September 18, 2020

WANdisco Drops In On the Hadoop Cloud Migration Party

Alex Woodie

Organizations that want to move their on-prem Hadoop cluster to the cloud may be interested in a new solution unveiled yesterday by WANdisco. Called LiveData Migrator, the software allows customers to move their Hadoop data to any public cloud without taking the cluster offline, and guaranteeing the data is up-to-date and accurate in both locations until the migration is complete.

Moving small amounts of data, such as a few terabytes, to the cloud is not that difficult. You can pipe the data over the Internet or ship it on a disk drive. But when you have large amounts of transactional data – that’s where it gets interesting, says David Richards, the CEO of WANdisco.

“When you have millions of transactions per second, the data is changing all the time, and petabyte scale data–how do I move that data from on-premises to the cloud? Richards says. “The answer is, quite frankly, you don’t, because it’s a massive service gig, or you have to undergo an elongated outage that’s just not realistic. So companies just don’t do it.”

That’s the situation that confronted GoDaddy, the website domain registration company, which operated an extremely active Apache Hadoop cluster that processed millions of transactions per day.

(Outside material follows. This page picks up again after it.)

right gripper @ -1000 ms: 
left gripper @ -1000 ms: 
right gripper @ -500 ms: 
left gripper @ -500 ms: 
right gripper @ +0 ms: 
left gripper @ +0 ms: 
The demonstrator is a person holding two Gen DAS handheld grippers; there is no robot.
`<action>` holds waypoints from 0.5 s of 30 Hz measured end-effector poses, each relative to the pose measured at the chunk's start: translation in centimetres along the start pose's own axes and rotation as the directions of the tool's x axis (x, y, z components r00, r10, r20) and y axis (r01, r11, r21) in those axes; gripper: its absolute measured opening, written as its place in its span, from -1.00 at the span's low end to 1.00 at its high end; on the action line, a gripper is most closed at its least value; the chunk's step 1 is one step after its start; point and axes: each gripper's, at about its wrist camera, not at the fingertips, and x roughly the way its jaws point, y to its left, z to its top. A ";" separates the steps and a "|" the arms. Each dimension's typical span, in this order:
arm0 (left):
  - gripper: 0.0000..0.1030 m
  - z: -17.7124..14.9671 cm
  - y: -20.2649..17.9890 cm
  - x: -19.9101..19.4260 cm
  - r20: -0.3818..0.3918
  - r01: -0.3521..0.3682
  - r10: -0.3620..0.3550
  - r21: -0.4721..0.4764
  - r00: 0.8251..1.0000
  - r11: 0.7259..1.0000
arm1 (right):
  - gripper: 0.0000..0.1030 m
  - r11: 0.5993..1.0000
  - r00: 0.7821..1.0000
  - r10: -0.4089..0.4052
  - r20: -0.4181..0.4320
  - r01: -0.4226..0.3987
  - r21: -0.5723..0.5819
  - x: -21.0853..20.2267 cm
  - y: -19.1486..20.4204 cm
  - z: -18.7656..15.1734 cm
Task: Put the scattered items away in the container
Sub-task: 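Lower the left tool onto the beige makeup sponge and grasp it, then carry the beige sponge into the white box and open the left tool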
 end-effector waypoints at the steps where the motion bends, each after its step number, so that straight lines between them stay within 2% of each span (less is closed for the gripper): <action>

Turning off its 800-node Hadoop cluster while it migrated data to AWS would cause a prolonged outage for the company.

But with LiveData Migrator, GoDaddy was able to migrate 70 TB of HDFS data from its on-prem cluster to AWS S3 in just five days, according to Wayne Peacock Chief Data and Analytics Officer, GoDaddy.

GoDaddy is using LiveData Migrator to move 500 TB of data from an on-prem Apache Hadoop cluster to AWS and to keep the two clusters in synch in a hybrid set-up (Michael Vi/Shutterstock)

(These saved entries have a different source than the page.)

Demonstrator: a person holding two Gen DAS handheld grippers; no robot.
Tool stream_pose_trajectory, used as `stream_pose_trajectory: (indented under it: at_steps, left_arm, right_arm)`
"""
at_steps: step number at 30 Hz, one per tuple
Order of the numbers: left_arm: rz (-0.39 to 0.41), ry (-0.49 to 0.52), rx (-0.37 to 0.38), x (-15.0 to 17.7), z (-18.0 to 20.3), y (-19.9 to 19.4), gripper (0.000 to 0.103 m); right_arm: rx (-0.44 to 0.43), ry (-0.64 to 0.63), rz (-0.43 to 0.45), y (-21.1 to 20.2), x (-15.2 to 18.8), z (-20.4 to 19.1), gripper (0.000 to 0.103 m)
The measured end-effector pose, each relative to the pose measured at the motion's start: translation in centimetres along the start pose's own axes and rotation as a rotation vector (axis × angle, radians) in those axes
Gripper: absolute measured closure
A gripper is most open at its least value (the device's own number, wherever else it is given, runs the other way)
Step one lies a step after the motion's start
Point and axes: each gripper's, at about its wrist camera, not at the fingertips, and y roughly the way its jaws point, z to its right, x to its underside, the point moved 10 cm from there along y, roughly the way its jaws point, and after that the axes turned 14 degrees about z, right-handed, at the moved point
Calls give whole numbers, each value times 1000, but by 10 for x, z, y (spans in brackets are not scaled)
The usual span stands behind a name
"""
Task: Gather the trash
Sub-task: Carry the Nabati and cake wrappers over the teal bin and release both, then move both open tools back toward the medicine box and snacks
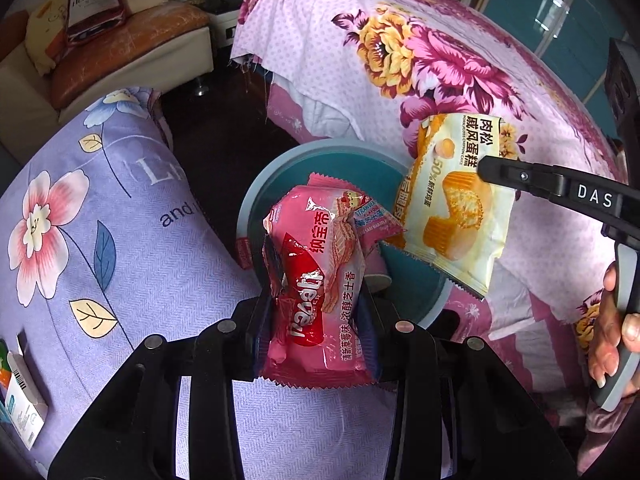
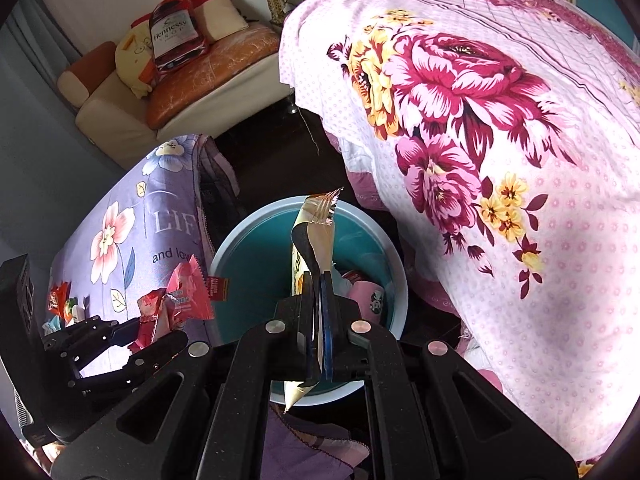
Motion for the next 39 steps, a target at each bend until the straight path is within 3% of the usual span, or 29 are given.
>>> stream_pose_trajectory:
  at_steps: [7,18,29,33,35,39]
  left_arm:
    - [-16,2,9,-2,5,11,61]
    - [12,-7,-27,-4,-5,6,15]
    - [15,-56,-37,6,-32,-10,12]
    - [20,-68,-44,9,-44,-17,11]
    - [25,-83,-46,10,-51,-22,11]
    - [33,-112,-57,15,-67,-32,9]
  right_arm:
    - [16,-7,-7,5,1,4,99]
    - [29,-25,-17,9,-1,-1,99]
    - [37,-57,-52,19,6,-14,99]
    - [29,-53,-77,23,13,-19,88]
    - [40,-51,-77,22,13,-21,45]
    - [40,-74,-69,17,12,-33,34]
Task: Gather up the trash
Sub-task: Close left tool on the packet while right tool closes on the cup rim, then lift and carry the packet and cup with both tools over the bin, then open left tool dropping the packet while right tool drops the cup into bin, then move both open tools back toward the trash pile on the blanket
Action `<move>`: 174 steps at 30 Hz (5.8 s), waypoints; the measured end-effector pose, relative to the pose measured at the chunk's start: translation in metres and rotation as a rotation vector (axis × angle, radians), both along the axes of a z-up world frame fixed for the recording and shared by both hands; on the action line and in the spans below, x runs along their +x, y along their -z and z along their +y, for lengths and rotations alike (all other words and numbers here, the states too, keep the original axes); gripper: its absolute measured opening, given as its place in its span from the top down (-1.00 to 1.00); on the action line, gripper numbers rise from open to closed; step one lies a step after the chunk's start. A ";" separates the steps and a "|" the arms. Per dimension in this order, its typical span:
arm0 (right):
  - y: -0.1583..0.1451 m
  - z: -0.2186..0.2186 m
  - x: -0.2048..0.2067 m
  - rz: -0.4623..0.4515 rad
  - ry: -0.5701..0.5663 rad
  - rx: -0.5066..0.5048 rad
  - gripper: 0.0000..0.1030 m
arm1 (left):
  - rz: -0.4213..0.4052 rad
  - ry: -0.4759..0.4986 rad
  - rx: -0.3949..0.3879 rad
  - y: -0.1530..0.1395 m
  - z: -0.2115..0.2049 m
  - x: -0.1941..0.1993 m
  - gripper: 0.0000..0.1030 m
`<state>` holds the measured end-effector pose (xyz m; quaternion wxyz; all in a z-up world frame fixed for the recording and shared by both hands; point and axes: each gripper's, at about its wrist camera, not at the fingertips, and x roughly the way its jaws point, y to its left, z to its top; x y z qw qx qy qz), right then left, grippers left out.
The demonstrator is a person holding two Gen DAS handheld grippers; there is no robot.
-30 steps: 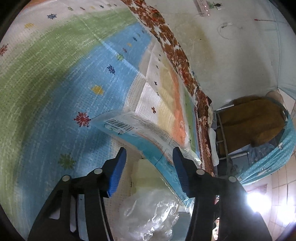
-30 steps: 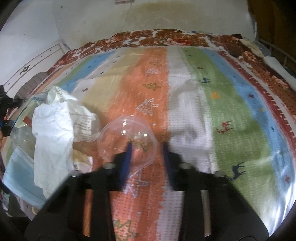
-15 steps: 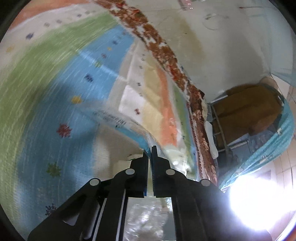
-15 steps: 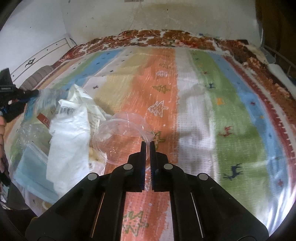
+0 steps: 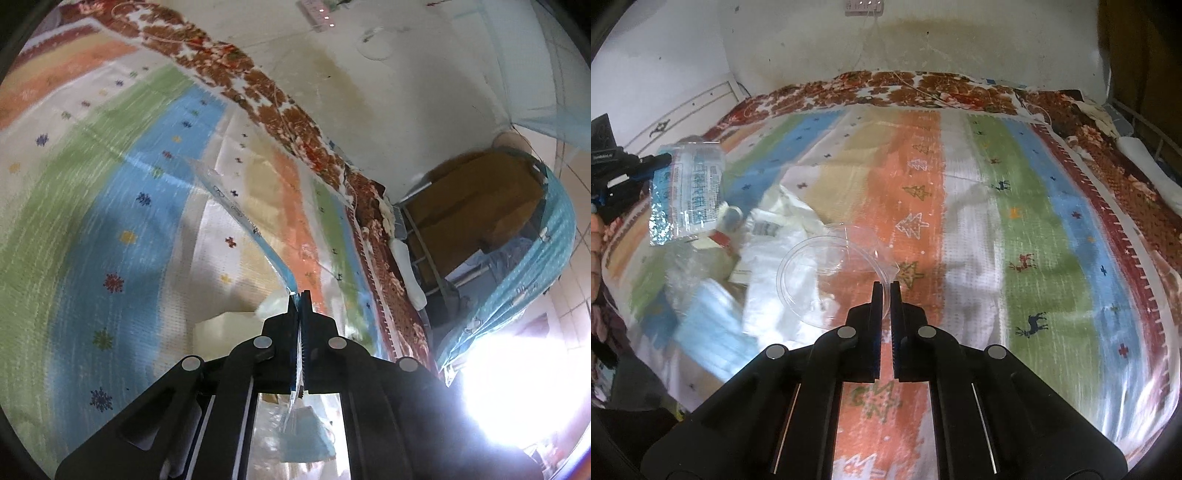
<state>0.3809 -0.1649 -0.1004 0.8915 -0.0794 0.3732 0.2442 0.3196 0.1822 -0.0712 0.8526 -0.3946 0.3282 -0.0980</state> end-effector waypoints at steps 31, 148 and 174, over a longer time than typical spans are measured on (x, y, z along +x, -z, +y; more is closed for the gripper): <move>-0.076 0.016 -0.138 0.041 -0.090 0.052 0.94 | 0.058 0.092 0.268 -0.084 -0.076 -0.136 1.00; -0.065 0.051 -0.214 0.013 -0.160 -0.085 -0.44 | 0.312 -0.057 0.435 -0.037 -0.082 -0.179 -0.46; -0.035 0.079 -0.139 0.033 -0.175 -0.020 -0.50 | 0.300 -0.035 0.523 -0.015 -0.066 -0.102 -0.54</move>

“We found WANdisco’s LiveData Migrator to be the optimal approach to deliver the best time to value, rather than running a more time-consuming and costly manual migration project internally,” Peacock states in a press release.

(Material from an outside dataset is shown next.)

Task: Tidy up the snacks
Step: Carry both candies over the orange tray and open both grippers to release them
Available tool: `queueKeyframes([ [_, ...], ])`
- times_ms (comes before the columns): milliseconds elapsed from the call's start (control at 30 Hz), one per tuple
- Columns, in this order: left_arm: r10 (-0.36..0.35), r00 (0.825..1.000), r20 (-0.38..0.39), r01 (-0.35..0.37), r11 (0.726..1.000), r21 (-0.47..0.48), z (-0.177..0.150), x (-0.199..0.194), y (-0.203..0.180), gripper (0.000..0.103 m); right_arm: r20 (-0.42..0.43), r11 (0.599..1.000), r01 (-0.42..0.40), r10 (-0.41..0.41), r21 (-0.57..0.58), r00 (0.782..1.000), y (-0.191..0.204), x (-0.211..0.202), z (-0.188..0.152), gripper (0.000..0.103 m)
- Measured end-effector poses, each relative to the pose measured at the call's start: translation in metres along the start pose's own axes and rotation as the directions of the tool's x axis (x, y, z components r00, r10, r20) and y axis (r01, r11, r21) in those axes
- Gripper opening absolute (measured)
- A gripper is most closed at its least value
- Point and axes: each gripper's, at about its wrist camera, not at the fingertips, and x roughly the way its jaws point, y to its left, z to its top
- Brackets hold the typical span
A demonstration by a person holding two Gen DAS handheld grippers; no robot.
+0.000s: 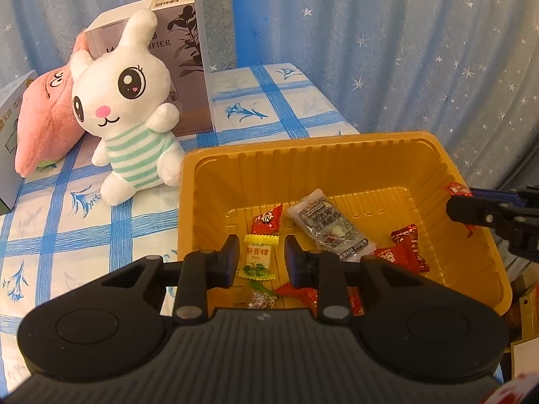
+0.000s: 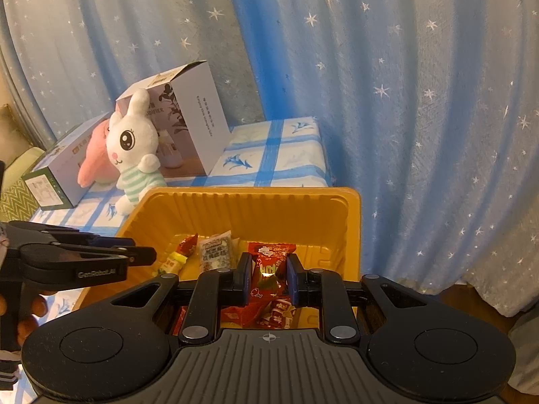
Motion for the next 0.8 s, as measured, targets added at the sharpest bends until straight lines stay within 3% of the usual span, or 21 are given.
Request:
queueKeyframes([
  [700, -0.001, 1.0, -0.003, 0.001, 1.0, -0.027, -0.002, -0.004, 0.004, 0.026, 0.009, 0.999, -0.039, 0.039, -0.024, 0.999, 0.01, 0.034, 0.015, 0.022],
  [800, 0.0, 1.0, -0.003, 0.0, 1.0, -0.028, -0.003, -0.007, 0.003, 0.03, -0.004, 0.999, -0.038, 0.038, -0.019, 0.999, 0.011, 0.036, 0.016, 0.026],
])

WANdisco has been an active player in the Hadoop scene for years, and developed some of the most sophisticated data replication technology to provide high availability for Hadoop clusters. That technology formed the basis for LiveData Migrator, says Richards.

“We’ve got patented technology that surrounds our distributed coordination engine that understands the sequence of transactions at massive scale and is able to maintain that order of transactions in light of all sorts of [disruptions] to the wide area network,” Richards said. “So in essence, what we’ve done is leveraged that technology to the specific use case. It’s taken us two years to build it from a mathematical design. But we’ve done it.”

Richards says that math allows LiveData Migrator to do something unique in the industry: To scan HDFS only once, and then maintain an up-to-date copy of the files, no matter the volume nor the velocity of those changes. Depending on transactional volume, the software can move 1PB of data to the cloud in 30 to 60 days, Richards says.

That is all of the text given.